> **Goal of the exercise**
Your task is to find every line in the records that holds the string "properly" and copy it.

> **Given records**
-- Opening Marker --

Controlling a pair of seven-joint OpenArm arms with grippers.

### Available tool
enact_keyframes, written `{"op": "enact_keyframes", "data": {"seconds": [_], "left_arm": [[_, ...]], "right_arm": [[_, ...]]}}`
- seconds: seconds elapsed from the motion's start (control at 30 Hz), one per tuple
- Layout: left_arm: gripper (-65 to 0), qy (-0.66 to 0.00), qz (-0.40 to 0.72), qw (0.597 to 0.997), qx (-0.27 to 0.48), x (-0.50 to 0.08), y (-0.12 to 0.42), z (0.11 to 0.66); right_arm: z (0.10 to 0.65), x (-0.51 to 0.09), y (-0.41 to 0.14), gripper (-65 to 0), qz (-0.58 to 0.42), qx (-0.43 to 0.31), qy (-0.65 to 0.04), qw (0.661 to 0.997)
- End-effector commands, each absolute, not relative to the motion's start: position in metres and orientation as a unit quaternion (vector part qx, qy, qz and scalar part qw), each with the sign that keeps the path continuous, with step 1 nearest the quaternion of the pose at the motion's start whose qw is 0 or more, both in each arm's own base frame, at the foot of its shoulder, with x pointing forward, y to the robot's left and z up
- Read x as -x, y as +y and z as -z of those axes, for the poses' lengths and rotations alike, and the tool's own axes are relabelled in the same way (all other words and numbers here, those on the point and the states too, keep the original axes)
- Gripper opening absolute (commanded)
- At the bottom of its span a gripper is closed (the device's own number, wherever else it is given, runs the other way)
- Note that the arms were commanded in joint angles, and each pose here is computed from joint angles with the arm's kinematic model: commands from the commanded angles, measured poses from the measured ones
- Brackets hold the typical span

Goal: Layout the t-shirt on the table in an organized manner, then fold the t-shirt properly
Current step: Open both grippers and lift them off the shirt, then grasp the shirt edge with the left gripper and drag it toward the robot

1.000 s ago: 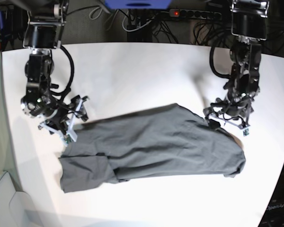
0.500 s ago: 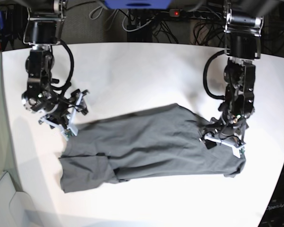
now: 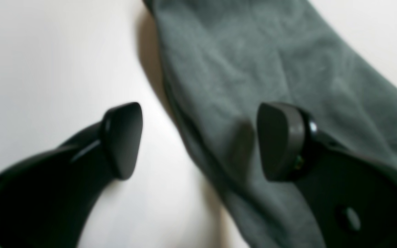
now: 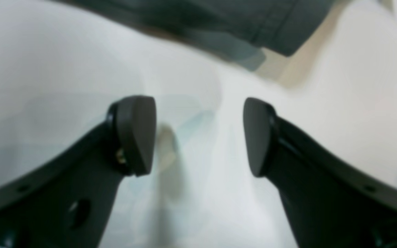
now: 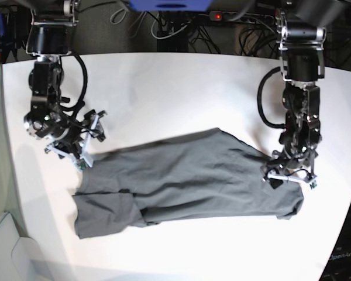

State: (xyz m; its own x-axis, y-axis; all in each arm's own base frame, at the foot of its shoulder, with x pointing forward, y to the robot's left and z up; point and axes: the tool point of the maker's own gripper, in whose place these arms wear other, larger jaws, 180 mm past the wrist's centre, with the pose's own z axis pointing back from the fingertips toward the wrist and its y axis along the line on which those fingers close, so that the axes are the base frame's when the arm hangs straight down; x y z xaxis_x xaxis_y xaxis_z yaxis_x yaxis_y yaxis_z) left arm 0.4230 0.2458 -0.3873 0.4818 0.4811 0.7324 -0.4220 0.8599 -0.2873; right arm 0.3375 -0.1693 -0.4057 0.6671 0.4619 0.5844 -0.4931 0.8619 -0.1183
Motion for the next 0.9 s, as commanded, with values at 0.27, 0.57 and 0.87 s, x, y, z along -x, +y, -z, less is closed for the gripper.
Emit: {"op": "enact_keyframes", "data": {"seconds": [0.27, 0.57, 0.87], "left_arm": [[-14.7, -0.467, -0.262, 0.844, 0.043, -0.451, 0.245, 0.362], [-21.1, -0.471, -0.273, 0.838, 0.041, -0.458, 0.241, 0.370], [-63.8, -0.481, -0.275, 0.831, 0.049, -0.465, 0.239, 0.360]], "right_arm": [[0.389, -0.351, -0.172, -24.7, -0.261, -0.018, -0.340, 0.903], [0.388, -0.351, -0.180, -24.7, -0.263, -0.010, -0.338, 0.904], [0.387, -0.351, -0.182, -24.8, -0.261, -0.008, -0.338, 0.904]]}}
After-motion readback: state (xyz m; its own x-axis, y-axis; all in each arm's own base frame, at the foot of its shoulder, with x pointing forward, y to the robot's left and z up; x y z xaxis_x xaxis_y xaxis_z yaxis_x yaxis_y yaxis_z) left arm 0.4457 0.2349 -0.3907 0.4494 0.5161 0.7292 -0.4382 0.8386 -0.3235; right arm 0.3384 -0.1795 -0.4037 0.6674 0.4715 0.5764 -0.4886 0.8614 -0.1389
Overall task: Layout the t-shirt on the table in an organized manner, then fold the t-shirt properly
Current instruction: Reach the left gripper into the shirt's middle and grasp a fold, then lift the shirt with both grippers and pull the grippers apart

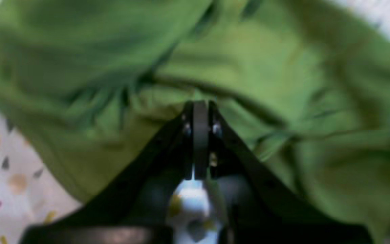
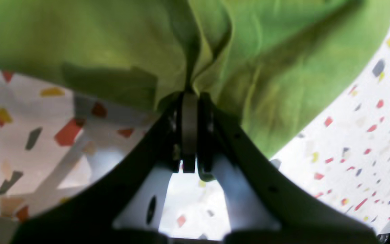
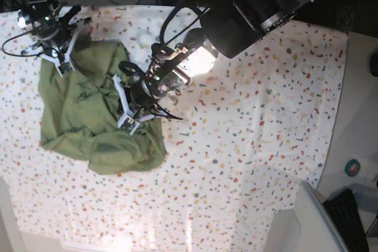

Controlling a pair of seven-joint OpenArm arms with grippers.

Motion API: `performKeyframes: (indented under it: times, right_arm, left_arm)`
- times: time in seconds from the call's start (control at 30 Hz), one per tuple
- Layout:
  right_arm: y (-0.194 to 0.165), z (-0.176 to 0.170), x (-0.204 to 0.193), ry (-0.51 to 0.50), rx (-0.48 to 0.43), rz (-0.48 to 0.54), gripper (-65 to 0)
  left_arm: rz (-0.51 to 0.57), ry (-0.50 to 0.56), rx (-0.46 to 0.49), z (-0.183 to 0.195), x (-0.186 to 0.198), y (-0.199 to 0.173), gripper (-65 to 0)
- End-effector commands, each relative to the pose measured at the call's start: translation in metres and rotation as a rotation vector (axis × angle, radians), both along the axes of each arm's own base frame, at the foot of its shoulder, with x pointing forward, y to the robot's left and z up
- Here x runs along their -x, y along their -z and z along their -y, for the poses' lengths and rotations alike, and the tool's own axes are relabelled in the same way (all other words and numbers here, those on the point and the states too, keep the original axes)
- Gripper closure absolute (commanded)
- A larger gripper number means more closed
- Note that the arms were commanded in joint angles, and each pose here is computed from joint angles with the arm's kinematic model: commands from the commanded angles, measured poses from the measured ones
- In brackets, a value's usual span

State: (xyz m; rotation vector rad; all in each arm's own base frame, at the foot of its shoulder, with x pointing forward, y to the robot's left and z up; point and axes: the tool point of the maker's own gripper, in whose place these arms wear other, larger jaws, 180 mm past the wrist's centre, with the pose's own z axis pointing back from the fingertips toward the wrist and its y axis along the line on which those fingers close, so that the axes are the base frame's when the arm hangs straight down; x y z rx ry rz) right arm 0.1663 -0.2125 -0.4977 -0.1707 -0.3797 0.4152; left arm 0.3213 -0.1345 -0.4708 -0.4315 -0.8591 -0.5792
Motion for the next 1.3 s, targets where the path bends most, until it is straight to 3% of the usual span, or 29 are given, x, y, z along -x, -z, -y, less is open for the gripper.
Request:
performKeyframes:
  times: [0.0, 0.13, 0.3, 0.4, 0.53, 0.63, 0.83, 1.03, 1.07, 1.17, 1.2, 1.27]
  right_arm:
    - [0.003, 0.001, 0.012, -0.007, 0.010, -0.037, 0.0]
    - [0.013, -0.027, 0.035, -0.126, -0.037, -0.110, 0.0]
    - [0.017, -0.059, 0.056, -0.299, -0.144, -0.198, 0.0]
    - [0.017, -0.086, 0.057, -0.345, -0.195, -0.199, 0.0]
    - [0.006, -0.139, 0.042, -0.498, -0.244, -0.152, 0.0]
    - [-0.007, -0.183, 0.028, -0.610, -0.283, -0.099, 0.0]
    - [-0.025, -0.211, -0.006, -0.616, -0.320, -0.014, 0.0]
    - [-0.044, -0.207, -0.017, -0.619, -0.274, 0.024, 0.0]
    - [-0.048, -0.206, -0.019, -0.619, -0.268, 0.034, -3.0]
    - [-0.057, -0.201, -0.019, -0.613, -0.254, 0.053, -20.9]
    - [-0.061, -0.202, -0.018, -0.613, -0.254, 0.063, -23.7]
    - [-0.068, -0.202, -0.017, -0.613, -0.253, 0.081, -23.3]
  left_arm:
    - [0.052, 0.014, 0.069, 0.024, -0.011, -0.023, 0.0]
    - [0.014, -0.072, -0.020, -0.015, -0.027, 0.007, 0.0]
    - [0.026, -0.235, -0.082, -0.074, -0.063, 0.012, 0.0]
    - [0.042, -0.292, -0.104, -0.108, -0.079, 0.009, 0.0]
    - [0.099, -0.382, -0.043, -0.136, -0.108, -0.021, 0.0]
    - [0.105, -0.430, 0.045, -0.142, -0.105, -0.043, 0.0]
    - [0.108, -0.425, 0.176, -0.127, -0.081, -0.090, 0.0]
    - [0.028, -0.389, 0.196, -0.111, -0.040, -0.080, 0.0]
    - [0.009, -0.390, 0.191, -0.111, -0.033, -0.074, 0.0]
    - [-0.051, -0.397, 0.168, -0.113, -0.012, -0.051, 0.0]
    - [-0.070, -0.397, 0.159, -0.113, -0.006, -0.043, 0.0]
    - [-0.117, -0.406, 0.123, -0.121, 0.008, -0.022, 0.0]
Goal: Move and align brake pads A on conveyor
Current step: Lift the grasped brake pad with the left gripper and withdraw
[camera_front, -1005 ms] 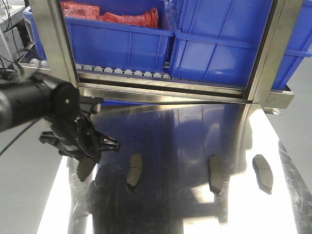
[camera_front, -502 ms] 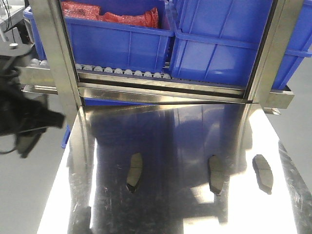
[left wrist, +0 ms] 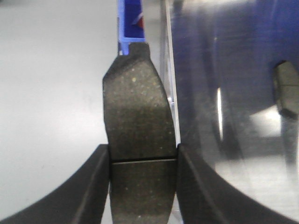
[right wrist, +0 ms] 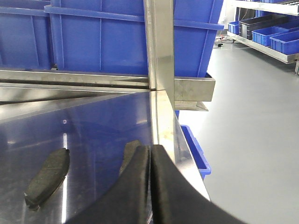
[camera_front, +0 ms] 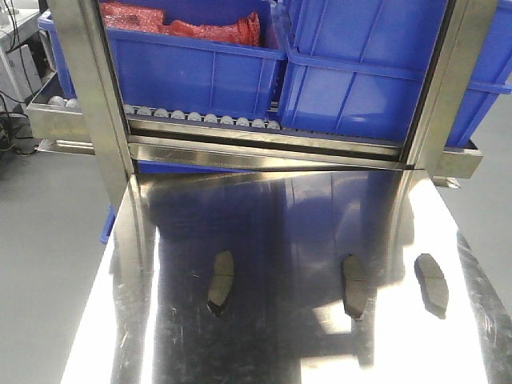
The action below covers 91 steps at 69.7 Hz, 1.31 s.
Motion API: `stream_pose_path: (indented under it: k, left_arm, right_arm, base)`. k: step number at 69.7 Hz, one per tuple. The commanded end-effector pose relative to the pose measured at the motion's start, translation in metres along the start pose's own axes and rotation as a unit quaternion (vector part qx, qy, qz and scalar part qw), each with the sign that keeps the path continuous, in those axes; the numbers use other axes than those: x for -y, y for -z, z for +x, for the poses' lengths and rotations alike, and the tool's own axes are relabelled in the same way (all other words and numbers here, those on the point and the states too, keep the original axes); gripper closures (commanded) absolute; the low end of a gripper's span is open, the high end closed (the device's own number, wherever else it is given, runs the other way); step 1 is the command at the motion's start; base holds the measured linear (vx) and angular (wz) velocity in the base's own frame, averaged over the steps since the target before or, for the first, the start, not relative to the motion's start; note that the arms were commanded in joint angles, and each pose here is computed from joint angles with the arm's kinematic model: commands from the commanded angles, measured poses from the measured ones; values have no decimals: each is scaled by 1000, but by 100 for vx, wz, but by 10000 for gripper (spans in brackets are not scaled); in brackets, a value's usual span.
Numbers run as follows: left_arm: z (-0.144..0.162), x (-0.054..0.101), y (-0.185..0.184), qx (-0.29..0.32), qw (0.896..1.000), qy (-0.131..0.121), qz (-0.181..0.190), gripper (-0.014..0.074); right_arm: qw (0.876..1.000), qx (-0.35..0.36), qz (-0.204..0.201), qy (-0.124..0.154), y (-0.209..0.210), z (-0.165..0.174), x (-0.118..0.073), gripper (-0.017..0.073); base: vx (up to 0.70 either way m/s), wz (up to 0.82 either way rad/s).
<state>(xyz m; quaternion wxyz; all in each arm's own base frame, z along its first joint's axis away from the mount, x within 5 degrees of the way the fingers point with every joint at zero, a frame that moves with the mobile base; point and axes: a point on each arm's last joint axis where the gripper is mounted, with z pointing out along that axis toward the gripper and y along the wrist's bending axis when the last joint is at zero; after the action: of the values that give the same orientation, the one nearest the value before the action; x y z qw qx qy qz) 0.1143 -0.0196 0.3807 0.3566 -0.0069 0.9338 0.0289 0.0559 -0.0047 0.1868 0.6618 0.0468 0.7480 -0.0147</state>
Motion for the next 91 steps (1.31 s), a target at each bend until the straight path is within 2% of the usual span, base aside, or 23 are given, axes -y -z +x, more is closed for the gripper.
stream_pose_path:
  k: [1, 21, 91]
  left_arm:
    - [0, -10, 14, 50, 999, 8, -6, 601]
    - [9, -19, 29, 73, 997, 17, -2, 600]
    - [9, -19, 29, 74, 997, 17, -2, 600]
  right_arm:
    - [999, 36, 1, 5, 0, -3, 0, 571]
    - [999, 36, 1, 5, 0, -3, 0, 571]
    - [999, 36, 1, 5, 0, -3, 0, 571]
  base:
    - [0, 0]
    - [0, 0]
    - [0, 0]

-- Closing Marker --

> **Reply to the task**
Goal: Layout the t-shirt on the table in an organized manner, then fold the t-shirt properly
Overall task: Layout the t-shirt on the table in an organized manner, then fold the t-shirt properly

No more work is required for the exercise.